Изменить размер шрифта - +
 – Когда Мольер создал Тартюфа, французский народ неожиданно обнаружил этого персонажа возле каждого семейного очага. Когда Шекспир выдумал Ромео и Джульетту, весь мир научился любить. Так где же здесь реальность?

– Значит, так ты смотришь и на собственную поэзию, если я правильно понимаю? – Говоря это, Уоллис не мог удержаться от того, чтобы снова не взглянуть на Мэри: на ее волосы, щеку и плечо так ложился свет, что она напомнила ему один из образов Джотто, чью живопись он совсем недавно изучал в Истории Турнье.

– Вовсе нет. Я не мечу так высоко. Все, на что я могу притязать, – это лишь замкнутая комнатка, тесное пространство для наблюдений, где я даю волю своему перу. Разумеется, существует некая реальность…

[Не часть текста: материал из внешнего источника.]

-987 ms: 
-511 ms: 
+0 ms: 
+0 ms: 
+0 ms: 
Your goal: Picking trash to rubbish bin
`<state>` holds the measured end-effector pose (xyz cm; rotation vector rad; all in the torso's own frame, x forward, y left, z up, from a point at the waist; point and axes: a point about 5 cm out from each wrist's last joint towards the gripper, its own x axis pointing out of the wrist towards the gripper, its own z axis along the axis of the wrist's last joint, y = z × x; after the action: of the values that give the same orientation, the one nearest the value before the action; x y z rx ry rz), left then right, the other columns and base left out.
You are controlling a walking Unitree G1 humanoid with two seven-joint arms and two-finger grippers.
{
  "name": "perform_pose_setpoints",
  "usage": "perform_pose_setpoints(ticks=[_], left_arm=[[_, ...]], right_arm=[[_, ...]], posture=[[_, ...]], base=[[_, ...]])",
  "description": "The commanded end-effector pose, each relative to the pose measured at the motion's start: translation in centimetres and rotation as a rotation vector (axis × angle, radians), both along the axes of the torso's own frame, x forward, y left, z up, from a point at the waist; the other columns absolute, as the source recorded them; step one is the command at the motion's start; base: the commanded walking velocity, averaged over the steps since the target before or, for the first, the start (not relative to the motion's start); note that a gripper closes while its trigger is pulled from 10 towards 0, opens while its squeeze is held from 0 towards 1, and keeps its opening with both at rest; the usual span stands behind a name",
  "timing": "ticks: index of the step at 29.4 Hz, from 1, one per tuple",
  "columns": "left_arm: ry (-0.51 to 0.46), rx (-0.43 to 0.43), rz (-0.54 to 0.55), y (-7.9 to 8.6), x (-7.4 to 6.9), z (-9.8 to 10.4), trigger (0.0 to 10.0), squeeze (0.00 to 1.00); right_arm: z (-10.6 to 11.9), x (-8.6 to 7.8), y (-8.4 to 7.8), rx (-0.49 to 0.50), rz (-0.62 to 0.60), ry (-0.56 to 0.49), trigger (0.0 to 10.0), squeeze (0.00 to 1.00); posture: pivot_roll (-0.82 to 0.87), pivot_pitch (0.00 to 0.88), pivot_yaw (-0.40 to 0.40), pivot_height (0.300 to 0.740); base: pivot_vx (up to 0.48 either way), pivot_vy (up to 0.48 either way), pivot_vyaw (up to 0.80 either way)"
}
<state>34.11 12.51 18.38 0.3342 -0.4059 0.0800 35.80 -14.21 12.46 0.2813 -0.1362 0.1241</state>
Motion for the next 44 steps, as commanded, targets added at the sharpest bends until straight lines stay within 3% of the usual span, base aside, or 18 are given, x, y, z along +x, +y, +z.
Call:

– Ага! Теперь ты запел по-другому!

– …Но – собирался я добавить – отнюдь не такая, которую можно изобразить. Не существует таких слов, которые могли бы определить неопределенный предмет. Горизонт. – Мередит снова растянулся на диване и, казалось, принялся всматриваться в свою жену. Она ответила ему кратким взглядом.

– Мой муж гораздо более высокого мнения о своей поэзии, нежели желает показать нам, мистер Уоллис. Он весьма горд.

– Да, Уоллис, почему бы тебе это и не изобразить? Гордыня, Гибнущая в Чердачной Каморке. В самый раз для Королевской Академии. Или поместил бы это туда, к прочим правдивым выдумкам. – Мередит указывал на книжный шкаф черного дерева, уже украшенный группами персонажей Чосера, Боккаччо и Шекспира.

"Нет, – подумал Уоллис, – она творение не Джотто, а скорее Отто Рунге".

– Мне пора, – сказал он мягко. – Я должен начать работу, пока не стемнеет.

Мэри поднялась со стула, и ее платье ярко-синего цвета взметнулось вокруг нее волной, будто она была некой богиней, выходившей из Средиземного моря.

– Джордж, ты должен проводить мистера Уоллиса до остановки. Иначе он заблудится в этом тумане.

– В каком еще тумане, дорогая?

Она позвонила в колокольчик, чтобы слуга принес Уоллису его Ольстер, а пока они ждали, Мередит подпрыгивал на ковре позади них; он делал невидимым мечом выпады в спину своего друга.

– Нет, я уж не дам ему остановки, – сказал он. – Вот, получай, и еще, и еще.

 

Они оба вышли из дома на Фрит-стрит, и пока они медленным шагом шли к остановке кэба, Уоллис заметил, что Мередит утратил ту искусственность манер, которую он сохранял в присутствии жены. Он стал рассказывать о каких-то картинах художников Назорейской школы, которые видел накануне в Сент-Джеймской галерее, и Уоллиса поразило его воодушевление.

– Я люблю детали, – сказал Мередит, когда они повернули на Сохо-Сквер. – Терпеть не могу пышные эффекты, разве что они проистекают из мелочей. Стэнфилды и Маклизы – это сущий театр, сущий Диккенс на холсте. – Лучи закатного солнца в последний раз касались теплой коры деревьев, стоявших на площади, а на серый камень окрестных домов лился мягкий свет. В воздухе висел смутный туман, но, казалось, он лишь расширял свет – как будто его молочные прожилки разрастались вовне и превращались в дым. В одном из домов сверкали две высокие оконные рамы, и Мередит указал на них другу: – Это и есть то, что ты называешь электротипированием?

Уоллис где-то витал мыслями, и он лишь с некоторым усилием уловил последнюю ремарку друга.

– Дает вполне кейповский эффект, правда? – Некоторое время они шли молча, а потом Уоллис прибавил: – Видишь, как в сумерках все цвета меркнут, переходя друг в друга. – Он указал на клочок оберточной бумаги, который ветер носил между деревьями: – При таком освещении только синий и белый сохраняют свою яркость.